Android apps more open than users know

Researchers discovered that many popular Android apps share sensitive user details without the person's consent

One of the elements of Android that is often touted over iOS and other mobile platforms is that it is open source. The open nature of Android means that vendors can build on and extend the platform, or that developers are free to create apps unfettered by restrictive rules and approval processes. A new report, though, shows that many Android apps take that open nature a bit too far and share sensitive information without the user's knowledge.

Researchers from Duke University, Penn State University, and Intel Labs conducted a study of popular Android apps using a proof-of-concept tool called TaintDroid which analyzes what Android apps do with the data they have access to. The results found that a majority of the apps tested send private user information to advertising networks without the knowledge or explicit permission of the user.

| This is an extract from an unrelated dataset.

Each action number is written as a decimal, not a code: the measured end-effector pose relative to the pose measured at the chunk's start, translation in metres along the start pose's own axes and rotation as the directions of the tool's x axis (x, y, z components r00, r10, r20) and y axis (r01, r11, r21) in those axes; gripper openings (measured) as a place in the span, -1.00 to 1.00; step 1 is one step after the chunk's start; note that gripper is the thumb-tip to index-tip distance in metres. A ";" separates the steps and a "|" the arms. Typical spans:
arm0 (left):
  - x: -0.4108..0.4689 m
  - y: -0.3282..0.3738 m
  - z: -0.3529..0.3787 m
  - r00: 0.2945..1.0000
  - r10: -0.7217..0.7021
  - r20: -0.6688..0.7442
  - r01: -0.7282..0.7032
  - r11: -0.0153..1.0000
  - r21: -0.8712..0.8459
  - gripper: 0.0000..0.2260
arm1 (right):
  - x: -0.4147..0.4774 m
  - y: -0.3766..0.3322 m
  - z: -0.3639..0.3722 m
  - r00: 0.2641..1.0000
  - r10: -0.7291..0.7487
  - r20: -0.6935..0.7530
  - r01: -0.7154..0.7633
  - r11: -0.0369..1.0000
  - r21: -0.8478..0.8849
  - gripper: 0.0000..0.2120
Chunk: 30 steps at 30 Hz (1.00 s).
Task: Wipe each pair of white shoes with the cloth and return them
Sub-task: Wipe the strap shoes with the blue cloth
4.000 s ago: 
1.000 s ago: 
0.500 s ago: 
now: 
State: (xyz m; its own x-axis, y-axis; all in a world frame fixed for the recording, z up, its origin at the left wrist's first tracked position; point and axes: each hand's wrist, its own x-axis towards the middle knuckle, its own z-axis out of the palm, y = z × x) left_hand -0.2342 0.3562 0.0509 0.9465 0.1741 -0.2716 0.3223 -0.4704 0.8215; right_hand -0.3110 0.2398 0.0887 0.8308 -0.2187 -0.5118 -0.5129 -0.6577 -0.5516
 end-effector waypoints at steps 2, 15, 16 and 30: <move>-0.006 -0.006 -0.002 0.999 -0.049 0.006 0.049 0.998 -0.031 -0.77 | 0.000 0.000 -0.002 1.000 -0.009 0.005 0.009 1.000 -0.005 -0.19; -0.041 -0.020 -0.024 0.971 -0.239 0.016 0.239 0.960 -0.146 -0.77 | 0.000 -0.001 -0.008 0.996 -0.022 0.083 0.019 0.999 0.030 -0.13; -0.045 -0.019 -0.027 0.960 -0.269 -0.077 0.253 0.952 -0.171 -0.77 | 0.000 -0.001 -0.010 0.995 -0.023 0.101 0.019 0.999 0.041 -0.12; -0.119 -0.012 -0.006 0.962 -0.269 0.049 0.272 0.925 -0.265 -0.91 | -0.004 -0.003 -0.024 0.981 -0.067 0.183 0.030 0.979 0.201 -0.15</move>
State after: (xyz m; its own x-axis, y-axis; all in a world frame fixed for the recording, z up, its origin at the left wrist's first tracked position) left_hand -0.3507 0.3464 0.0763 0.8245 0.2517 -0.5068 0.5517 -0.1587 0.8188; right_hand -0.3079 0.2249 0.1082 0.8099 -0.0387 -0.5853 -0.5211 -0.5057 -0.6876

According to the report, "Using TaintDroid to monitor the behavior of 30 popular third-party Android applications, we found 68 instances of potential misuse of users' private information across 20 applications."

The research report concludes, "While some mobile phone operating systems allow users to control applications' access to sensitive information, such as location sensors, camera images, and contact lists, users lack visibility into how applications use their private data."

This summarizes the issue with Android. The Android OS does have security controls in place, and doesn't just let app developers access and share sensitive information without user consent. However, once that approval is granted during the app installation process, the user is not provided with any further details about how or when that information will be used.

The researchers found that the offending apps are guilty of sending sensitive data such as the user's phone number and current GPS location information to advertising networks even when ads are not being displayed on the device. The app developers can claim that permission was granted, but the reality is that in most cases the app developer never spelled out why it needs access to sensitive information or what will be done with it. Users just blindly trust the developer and give carte blanche access to sensitive information in exchange for the privilege of installing and using the app.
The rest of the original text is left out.